=== Problem to work on ===
Using the data below, output the first line and every line after it up to and including the line containing "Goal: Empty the", exactly as written and with nothing added.

=== Data shown ===

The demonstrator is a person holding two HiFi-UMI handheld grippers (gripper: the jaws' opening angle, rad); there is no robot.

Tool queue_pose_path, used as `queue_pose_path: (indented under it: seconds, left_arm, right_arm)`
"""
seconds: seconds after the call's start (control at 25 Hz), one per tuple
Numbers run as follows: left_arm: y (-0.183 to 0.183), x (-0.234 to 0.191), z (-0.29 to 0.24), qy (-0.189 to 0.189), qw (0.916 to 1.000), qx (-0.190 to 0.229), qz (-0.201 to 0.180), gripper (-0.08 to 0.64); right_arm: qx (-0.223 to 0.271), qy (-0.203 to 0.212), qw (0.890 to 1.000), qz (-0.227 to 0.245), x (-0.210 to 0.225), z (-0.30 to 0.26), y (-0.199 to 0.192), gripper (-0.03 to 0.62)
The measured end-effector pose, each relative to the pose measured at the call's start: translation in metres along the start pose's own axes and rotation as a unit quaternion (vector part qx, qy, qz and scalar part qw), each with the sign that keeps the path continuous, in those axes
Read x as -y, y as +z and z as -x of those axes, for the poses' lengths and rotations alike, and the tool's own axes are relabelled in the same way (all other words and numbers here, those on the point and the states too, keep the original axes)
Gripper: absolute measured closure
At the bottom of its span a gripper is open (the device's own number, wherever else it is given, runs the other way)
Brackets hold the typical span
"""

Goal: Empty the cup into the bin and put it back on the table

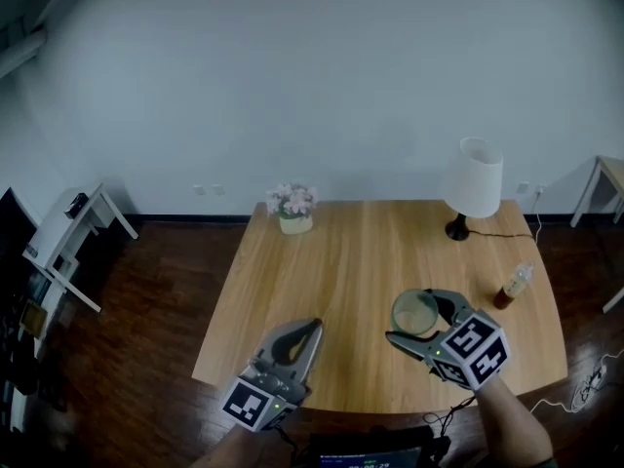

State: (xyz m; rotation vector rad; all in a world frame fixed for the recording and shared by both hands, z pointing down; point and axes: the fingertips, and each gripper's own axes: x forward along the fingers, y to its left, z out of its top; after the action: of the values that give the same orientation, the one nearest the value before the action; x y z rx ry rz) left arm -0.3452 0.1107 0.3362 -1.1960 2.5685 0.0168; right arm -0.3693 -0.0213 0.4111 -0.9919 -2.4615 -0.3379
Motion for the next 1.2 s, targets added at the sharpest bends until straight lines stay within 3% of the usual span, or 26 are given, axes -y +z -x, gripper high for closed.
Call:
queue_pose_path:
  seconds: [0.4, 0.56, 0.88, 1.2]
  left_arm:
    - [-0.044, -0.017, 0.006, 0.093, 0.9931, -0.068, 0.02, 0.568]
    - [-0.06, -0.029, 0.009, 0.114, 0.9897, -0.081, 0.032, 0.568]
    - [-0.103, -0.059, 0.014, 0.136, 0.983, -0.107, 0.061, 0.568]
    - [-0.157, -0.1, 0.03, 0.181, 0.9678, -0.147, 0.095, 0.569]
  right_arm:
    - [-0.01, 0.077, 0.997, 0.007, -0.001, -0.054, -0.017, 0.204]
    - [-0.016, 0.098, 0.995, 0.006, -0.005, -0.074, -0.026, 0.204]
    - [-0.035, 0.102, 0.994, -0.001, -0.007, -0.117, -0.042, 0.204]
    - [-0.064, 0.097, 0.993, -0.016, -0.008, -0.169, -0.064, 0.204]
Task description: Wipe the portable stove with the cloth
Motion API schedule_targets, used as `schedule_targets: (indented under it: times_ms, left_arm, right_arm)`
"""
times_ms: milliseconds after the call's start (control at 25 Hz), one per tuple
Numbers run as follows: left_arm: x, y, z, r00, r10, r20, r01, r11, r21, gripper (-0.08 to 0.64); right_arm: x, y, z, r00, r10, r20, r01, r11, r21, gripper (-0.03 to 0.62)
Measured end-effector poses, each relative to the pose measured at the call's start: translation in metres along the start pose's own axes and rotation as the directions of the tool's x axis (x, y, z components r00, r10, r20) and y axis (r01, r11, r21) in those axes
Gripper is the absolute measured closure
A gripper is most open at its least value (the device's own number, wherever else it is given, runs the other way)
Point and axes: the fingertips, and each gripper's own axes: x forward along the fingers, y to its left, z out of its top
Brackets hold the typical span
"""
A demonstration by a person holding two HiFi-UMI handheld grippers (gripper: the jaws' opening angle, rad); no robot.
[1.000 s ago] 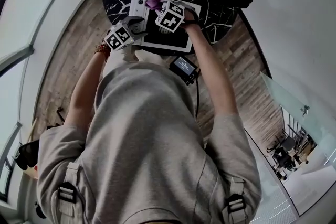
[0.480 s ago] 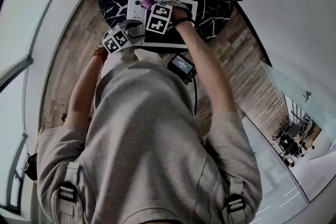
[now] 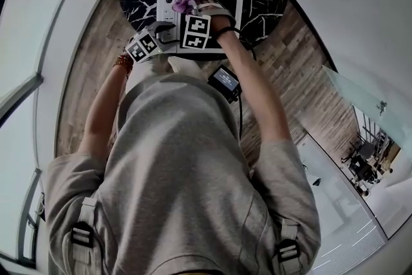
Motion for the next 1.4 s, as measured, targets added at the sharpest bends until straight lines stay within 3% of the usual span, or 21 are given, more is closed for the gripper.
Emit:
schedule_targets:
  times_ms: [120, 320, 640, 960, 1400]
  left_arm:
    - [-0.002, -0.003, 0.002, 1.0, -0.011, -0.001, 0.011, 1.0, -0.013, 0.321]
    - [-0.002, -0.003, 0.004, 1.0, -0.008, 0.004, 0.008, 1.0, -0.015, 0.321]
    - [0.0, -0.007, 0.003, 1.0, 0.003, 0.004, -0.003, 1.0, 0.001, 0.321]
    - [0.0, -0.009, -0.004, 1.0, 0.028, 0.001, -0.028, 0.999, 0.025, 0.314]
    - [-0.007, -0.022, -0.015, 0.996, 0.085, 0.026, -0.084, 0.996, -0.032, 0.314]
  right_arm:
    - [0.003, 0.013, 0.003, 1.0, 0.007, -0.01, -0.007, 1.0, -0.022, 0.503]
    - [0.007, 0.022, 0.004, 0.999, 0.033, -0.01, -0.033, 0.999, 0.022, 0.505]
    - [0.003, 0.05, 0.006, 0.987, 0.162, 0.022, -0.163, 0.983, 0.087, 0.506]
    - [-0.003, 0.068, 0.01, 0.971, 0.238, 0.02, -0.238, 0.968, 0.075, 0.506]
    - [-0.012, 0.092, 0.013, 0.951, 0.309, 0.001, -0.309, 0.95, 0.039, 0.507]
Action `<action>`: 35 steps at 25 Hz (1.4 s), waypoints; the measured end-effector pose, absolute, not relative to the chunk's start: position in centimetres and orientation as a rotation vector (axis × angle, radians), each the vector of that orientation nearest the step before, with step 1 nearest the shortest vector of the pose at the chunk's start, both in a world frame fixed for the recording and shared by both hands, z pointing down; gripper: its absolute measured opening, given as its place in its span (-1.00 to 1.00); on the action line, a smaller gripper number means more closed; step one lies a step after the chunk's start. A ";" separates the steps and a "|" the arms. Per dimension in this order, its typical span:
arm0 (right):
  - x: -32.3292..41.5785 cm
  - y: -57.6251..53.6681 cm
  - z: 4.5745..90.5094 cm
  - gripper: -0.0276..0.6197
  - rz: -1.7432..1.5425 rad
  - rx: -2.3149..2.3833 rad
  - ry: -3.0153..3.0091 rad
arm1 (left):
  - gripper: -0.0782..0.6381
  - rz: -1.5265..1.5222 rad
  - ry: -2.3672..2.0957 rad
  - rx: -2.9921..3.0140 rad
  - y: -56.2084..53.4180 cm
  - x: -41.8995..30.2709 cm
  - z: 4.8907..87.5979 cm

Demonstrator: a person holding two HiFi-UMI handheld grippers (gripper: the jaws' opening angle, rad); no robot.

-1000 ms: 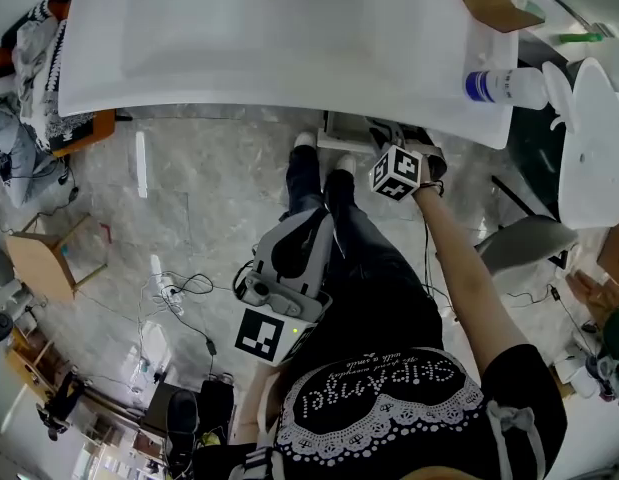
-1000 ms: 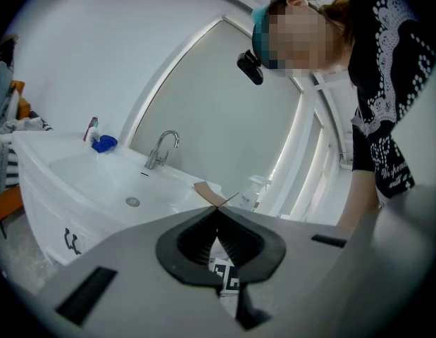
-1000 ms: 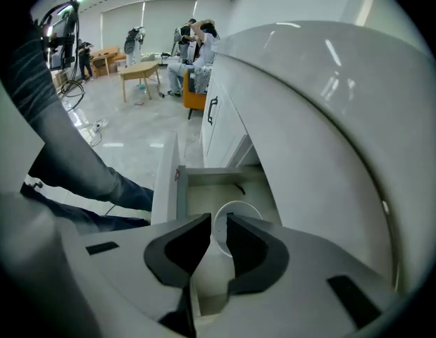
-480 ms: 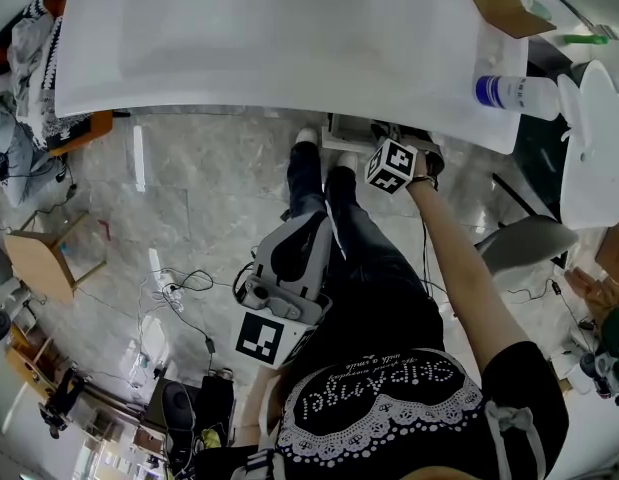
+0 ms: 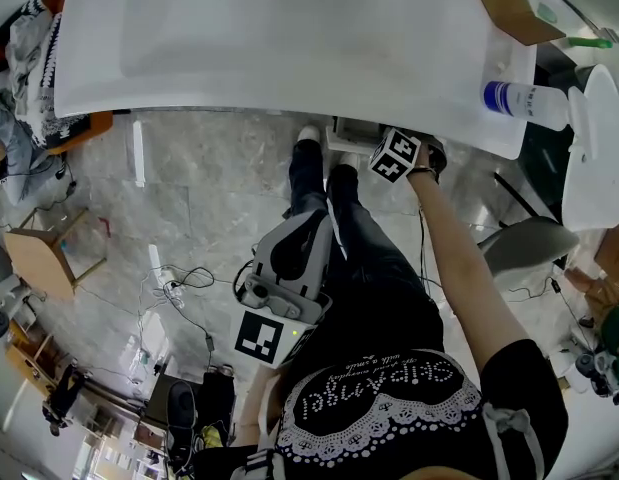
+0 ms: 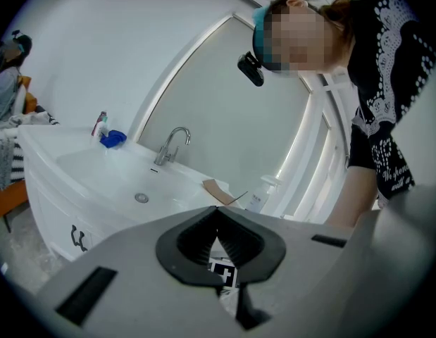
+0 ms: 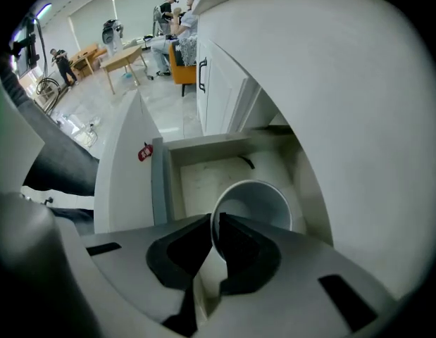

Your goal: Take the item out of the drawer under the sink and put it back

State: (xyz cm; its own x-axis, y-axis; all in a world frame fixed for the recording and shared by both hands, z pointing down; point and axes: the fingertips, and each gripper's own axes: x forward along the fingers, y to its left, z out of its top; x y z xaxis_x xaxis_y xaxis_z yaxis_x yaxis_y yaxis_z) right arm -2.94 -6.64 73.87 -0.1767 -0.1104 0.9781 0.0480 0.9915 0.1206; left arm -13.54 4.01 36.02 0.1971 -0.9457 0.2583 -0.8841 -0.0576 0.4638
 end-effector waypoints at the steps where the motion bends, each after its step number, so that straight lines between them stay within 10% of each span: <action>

=== Task result ===
The demonstrator is a person holding two HiFi-UMI handheld grippers (gripper: the jaws' opening angle, rad); there is no robot.

Tool queue_pose_path, used as `queue_pose_path: (indented under it: seconds, left_arm, right_arm)`
"""
seconds: seconds after the call's start (control at 25 Hz), one per tuple
Numbers run as follows: left_arm: y (-0.183 to 0.183), x (-0.234 to 0.191), z (-0.29 to 0.24), qy (-0.189 to 0.189), qw (0.916 to 1.000), qx (-0.190 to 0.229), qz (-0.201 to 0.180), gripper (-0.08 to 0.64); right_arm: qx (-0.223 to 0.271), qy (-0.203 to 0.212), qw (0.890 to 1.000), qz (-0.227 to 0.245), x (-0.210 to 0.225), z (-0.30 to 0.26), y (-0.199 to 0.192), gripper (-0.03 to 0.62)
The measured end-effector pose, each relative to the pose measured at the call's start: translation in metres along the start pose's own axes and rotation as a unit quaternion (vector part qx, qy, qz and scalar part qw), each with the sign that keeps the path continuous, in those axes
Read x as -y, y as +z and z as -x of those axes, for the poses' lengths and rotations alike, and the tool's own axes are relabelled in the same way (all other words and numbers here, those on the point and the states too, keep the original axes)
Gripper: absolute measured closure
At the bottom of its span a gripper is open (the device's own number, wherever else it is given, runs the other way)
Brackets hold the typical span
"""

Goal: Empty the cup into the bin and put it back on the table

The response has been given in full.